**Dataset section:**
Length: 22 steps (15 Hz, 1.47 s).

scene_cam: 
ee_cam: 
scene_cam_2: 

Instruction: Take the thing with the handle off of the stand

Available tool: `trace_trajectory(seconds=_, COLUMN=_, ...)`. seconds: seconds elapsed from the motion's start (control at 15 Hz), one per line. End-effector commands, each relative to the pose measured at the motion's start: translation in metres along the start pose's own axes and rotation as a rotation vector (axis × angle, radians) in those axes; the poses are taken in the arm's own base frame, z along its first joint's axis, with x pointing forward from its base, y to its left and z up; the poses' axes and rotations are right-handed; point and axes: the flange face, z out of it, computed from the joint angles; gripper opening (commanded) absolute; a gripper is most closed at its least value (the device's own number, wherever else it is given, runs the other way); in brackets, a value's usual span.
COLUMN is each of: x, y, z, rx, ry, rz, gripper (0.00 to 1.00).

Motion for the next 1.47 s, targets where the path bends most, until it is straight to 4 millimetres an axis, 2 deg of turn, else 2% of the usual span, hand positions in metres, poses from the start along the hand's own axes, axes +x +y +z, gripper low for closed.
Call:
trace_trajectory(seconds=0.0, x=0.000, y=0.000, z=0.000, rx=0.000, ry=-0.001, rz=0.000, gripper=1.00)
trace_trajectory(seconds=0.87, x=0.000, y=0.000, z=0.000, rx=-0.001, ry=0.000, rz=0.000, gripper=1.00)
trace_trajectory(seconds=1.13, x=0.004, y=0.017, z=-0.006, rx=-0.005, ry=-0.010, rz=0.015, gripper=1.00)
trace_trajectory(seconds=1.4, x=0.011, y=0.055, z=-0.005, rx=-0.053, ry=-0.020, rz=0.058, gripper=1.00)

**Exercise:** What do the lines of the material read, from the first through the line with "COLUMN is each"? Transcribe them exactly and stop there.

**Answer:**
Length: 22 steps (15 Hz, 1.47 s).

scene_cam: 
ee_cam: 
scene_cam_2: 

Instruction: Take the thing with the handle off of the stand

Available tool: `trace_trajectory(seconds=_, COLUMN=_, ...)`. seconds: seconds elapsed from the motion's start (control at 15 Hz), one per line. End-effector commands, each relative to the pose measured at the motion's start: translation in metres along the start pose's own axes and rotation as a rotation vector (axis × angle, radians) in those axes; the poses are taken in the arm's own base frame, z along its first joint's axis, with x pointing forward from its base, y to its left and z up; the poses' axes and rotations are right-handed; point and axes: the flange face, z out of it, computed from the joint angles; gripper opening (commanded) absolute; a gripper is most closed at its least value (the device's own number, wherever else it is given, runs the other way); in brackets, a value's usual span.
COLUMN is each of: x, y, z, rx, ry, rz, gripper (0.00 to 1.00).

The output above is the complete answer.